- [TASK TO CARRY OUT]
In the records below, find the line containing "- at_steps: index" and the line containing "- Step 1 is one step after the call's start"; please repeat exactly the lines from one to the other, both included, and nothing more.

[[ WORKING DATA open ]]

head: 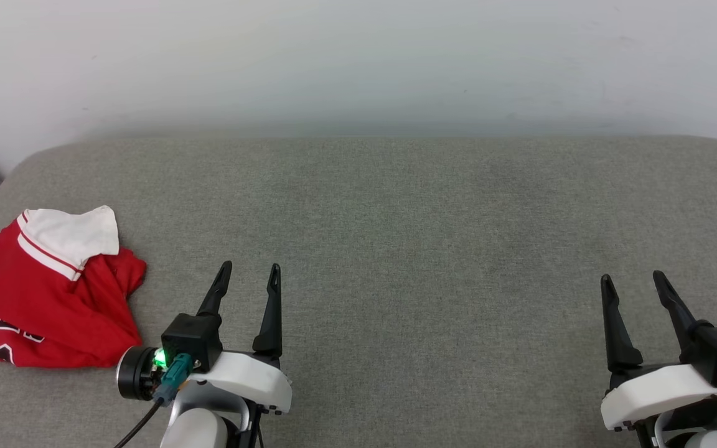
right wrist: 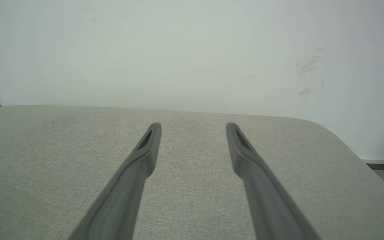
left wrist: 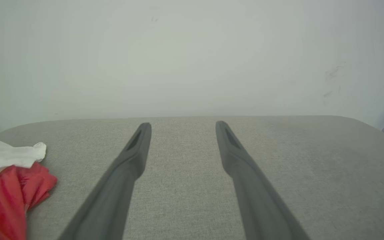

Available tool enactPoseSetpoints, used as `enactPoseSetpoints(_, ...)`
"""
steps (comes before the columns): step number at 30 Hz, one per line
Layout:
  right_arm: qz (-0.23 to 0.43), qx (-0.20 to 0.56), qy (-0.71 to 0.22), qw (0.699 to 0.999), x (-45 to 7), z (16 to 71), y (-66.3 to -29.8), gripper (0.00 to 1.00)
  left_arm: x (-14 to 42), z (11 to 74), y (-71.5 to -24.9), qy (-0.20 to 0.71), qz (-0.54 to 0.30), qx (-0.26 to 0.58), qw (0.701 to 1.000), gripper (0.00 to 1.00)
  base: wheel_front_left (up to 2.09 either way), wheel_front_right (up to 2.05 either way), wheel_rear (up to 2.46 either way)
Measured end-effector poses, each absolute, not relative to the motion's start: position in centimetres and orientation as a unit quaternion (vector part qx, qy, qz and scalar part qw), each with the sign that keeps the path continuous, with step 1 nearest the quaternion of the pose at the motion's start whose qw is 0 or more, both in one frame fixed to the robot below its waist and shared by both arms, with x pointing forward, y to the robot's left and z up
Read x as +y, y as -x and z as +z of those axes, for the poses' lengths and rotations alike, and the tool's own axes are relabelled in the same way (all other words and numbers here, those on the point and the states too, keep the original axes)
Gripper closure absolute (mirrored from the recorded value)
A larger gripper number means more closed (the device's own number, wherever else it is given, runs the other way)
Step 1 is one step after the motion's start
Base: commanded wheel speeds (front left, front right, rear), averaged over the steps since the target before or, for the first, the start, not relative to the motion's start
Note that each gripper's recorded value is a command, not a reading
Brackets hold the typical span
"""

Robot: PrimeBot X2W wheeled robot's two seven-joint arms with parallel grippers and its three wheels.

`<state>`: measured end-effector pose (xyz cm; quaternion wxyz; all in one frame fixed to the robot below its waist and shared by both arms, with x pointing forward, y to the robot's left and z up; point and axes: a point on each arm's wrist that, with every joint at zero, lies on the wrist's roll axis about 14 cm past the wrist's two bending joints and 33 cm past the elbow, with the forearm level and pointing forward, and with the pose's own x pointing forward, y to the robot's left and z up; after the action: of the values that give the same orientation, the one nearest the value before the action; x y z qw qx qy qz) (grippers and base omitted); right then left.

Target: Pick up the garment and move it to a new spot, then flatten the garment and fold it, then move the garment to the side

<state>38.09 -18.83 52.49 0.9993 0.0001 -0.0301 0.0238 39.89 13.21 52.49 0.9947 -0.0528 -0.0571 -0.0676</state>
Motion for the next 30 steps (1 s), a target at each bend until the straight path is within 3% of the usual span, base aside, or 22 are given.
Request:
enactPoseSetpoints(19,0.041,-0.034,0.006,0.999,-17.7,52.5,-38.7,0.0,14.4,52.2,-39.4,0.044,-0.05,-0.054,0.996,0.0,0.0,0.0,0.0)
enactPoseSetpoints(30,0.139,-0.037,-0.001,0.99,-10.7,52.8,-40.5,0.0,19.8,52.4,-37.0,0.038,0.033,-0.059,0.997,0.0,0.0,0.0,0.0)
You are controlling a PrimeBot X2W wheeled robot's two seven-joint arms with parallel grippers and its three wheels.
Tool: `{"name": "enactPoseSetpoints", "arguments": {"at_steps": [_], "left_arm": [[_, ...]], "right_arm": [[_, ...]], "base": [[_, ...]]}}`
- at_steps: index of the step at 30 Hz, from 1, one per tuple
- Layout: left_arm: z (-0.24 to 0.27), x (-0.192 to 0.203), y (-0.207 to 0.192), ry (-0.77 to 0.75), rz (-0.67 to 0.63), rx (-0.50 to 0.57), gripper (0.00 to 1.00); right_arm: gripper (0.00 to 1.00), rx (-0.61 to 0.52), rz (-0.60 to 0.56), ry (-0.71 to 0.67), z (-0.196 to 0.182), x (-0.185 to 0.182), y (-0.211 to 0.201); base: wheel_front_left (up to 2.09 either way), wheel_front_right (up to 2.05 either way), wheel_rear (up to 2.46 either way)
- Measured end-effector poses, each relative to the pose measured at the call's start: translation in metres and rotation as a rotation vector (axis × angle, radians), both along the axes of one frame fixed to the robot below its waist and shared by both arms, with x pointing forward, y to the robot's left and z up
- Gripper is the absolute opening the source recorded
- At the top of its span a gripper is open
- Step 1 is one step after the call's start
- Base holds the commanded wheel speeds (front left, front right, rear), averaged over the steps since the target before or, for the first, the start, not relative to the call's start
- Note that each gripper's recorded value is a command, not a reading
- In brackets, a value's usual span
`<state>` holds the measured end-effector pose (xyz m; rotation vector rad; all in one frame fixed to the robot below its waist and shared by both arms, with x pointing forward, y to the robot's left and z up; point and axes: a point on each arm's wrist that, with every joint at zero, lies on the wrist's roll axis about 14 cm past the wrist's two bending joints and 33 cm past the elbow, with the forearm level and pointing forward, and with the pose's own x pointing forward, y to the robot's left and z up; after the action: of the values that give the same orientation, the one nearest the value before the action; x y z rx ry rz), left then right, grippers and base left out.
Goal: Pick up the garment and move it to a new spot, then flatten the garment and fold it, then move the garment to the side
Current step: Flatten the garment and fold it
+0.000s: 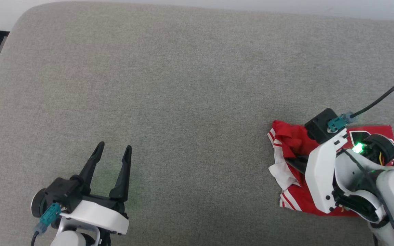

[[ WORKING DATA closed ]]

- [ANSWER TO THIS TASK]
- at_steps: index of the step at 30 Hz, from 1, one per tuple
- Layout: left_arm: z (-0.24 to 0.27), x (-0.192 to 0.203), y (-0.207 to 0.192), ry (-0.77 to 0.75), rz (-0.67 to 0.63), rx (-0.50 to 0.57), gripper (0.00 to 1.00); right_arm: gripper (0.00 to 1.00), rx (-0.61 to 0.52), rz (-0.60 to 0.56), ry (-0.71 to 0.67), z (-0.196 to 0.182), x (-0.185 to 0.182), y (-0.211 to 0.201); base: wheel_front_left (up to 2.09 either way), wheel_front_right (up to 2.05 either way), wheel_rear (up to 2.46 either way)
- Measured end-effector poses, each relative to the pose measured at the call's start: translation in metres and rotation as a rotation vector (axis × angle, radians), both along the axes of one frame fixed to the robot below its waist and shared by both arms, with x pointing forward, y to the robot's left and z up
- Gripper is the absolute opening the source recorded
- At the top of its span a gripper is open
- Step 1 is one step after the call's start

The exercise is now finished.